Digital Craft: 3D Typography


I wanted my typography set to represent various concepts, tools, and analogue inspiration that I have examined throughout my semester in Digital Craft. When we began working with the laser cutter, I created a graphic pattern from a photo I had taken of scaffolding around a building construction site in the East Village. Interested in the skeletal framing and the delicate, geometric aspects of the scaffold, I was able to use my knowledge of different 3D computer applications to create my typographic framework. Taking block lettering I had drawn by hand and examining it in applications such as Cinema 4D and Autodek’s Mesh Mixer, I used patterns and various cutout tools to create three-dimensional tubing and lines representing the skeleton of the initially block-like, solid letter.


The intention and audience for this assignment are based upon the instructions for our final project, which were to create a typographic set and then translate that typeface into the physical space through three-dimensional analysis and printing.

Research and Process:

We were initially introduced to the concept of typography in regards to Digital Craft and the course through an in-class field trip. After being divided into groups, we were given the task to explore the school’s surrounding streets to document and search for found typography. I was captivated by the organic forms that were created through the dripping paint from the graffiti, and spent a small amount of time examining this type of form in the 3D space. I had printed off a particular photo I liked from the excursion and reiterated it in my sketchbook through tracing. I then continued to apply the shape and my understanding of it through drawing to other lettering, which I then scanned and worked with on my computer. I immediately knew I wouldn’t want it to have flat surfaces, but rather smooth, organic sculpting that is reminiscent of raindrops or thick, drips of paint. Through this, I found myself researching different 3D programs and tools I could use that would allow me to work with 3D sculpting. After researching and watching various tutorials, I began working with Autodesk’s “Mesh Mixer” to manipulate the .stl files I had made after making vectors of my lettering in illustrator, and then extruding them to become 3D objects in photoshop.

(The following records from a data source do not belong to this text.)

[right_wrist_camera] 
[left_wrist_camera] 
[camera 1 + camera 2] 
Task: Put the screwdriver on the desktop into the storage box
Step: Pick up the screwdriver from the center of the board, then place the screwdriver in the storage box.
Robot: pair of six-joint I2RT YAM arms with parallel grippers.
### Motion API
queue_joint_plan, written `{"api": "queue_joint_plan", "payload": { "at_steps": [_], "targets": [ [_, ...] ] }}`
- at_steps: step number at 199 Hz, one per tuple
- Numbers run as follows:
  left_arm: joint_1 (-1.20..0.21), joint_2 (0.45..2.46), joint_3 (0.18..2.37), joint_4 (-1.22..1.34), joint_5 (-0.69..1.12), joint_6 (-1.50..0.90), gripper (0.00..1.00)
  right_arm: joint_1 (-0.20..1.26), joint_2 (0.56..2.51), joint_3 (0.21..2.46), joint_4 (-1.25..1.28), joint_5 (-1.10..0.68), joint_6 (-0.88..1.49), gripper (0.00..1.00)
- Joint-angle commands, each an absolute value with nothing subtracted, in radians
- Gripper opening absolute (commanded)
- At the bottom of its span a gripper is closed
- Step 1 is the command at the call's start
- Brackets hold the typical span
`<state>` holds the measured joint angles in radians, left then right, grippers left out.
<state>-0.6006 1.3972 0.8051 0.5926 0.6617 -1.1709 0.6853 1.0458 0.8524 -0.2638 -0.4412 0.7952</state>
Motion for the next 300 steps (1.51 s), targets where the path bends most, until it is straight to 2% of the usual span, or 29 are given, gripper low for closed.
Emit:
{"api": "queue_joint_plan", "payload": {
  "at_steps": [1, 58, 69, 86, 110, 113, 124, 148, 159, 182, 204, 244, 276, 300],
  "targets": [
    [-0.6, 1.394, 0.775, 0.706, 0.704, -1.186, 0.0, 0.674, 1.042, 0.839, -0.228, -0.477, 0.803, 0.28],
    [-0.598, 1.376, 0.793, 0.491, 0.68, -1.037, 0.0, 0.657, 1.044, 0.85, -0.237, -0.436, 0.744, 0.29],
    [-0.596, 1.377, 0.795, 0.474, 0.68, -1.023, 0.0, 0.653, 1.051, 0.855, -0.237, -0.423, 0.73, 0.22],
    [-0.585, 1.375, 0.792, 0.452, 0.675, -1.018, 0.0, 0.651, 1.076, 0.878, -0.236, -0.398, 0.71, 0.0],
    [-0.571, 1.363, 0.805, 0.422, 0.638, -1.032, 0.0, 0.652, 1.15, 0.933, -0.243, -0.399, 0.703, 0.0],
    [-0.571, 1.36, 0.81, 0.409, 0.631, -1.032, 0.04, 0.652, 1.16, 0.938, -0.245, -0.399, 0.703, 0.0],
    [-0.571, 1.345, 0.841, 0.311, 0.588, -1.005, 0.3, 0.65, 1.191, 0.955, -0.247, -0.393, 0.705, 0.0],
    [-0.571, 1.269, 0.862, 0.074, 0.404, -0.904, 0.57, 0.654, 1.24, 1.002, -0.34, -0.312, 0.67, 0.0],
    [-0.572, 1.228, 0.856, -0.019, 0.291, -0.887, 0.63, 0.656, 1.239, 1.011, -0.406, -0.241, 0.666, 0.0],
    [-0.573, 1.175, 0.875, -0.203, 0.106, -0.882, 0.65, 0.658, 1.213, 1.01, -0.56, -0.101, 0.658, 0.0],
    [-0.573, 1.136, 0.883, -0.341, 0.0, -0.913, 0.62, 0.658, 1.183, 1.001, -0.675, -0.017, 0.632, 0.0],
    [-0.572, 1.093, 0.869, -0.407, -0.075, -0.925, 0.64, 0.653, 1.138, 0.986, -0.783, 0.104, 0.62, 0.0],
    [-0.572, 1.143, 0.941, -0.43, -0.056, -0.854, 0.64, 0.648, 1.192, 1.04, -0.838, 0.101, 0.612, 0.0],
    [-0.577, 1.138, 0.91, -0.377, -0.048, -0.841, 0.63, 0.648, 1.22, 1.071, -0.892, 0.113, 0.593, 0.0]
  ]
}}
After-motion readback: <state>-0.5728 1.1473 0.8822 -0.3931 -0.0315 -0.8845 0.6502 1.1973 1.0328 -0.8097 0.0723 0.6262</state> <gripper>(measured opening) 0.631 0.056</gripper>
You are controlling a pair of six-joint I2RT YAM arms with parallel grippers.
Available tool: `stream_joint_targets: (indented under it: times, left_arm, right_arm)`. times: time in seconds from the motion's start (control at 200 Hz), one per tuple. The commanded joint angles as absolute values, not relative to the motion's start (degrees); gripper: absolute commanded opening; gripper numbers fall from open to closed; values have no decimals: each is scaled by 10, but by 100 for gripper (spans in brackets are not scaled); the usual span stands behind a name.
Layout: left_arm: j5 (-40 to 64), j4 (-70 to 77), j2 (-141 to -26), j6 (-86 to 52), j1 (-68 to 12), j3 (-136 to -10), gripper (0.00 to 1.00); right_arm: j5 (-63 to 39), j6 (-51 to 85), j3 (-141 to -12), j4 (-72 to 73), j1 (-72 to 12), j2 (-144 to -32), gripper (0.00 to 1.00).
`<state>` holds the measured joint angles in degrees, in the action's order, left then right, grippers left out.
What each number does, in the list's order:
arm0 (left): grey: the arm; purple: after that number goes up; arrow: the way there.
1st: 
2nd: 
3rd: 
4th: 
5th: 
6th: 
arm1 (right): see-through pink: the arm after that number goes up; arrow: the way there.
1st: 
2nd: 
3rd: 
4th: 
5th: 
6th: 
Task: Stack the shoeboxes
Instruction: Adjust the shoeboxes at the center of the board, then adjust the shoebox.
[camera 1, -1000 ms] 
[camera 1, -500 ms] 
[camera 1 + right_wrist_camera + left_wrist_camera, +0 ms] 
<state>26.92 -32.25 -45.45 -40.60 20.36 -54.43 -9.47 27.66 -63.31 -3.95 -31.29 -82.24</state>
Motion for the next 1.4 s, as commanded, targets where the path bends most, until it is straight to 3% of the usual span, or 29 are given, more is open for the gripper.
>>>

Sketchbook scan of first iteration

The sculpting tools in Mesh Mixer were helpful and easy to understand in comparison to Cinema 4D’s sculpting features, which I didn’t feel comfortable teaching myself in a short time frame. Unfortunately, Mesh Mixer has it’s glitches and I experienced crashing when I tried to mold the objects precisely and wasn’t in love with the end result. Because of this, I returned to earlier projects within the course and came across my laser cut of scaffolding. After playing around in both Cinema 4D and Mesh Mixer, I realized that I had the knowledge and tools to create framework similar to my laser cut but this time as 3D iteration.

As mentioned in my concept statement, my final typography set was largely inspired by a photo I had taken of a building surrounded by scaffolding, and the three-dimensional framework that emerged from it. The letters I used were simple block lettering I had drawn by hand and then worked with in Illustrator to create vectored letters that worked fluidly in a unique grid. As a slight reference to the New School’s new branding, I wanted to have differing widths and grids within the letters that determined where elements such as holes and lines occurred. They all were chiseled out of a same sized rectangle and all share the same general width and height while also using offset elements internal to the outer form.

After creating my vectored letters, I pasted them into photoshop as smart objects and manipulated them to become 3D objects through extrusion and texturizing. I then exported the 3D layers as .obj files which were then imported into Mesh Mixer. In Mesh Mexer, I used their different analysis tools that allow you to edit the surface of 3D shapes through options such as pivoting, slicing, and patterning. I had explored the various tools within the application while working with the dripping text, and knew that I wanted to use the pattern tool to create edges within the shape that resembled the framework I was striving for. Small obstacles I ran into was the fact that the way the lines of the frame were formed were based upon the construction of the initial shape, which was something that slightly differed from letter to letter depending on need for cutouts or diagonal lines. This caused certain lines within the overall framing to change ever so slightly between objects, as I’ve yet to figure out how to make them 100% uniform in regards to the process I’ve been using in Mesh Mexer.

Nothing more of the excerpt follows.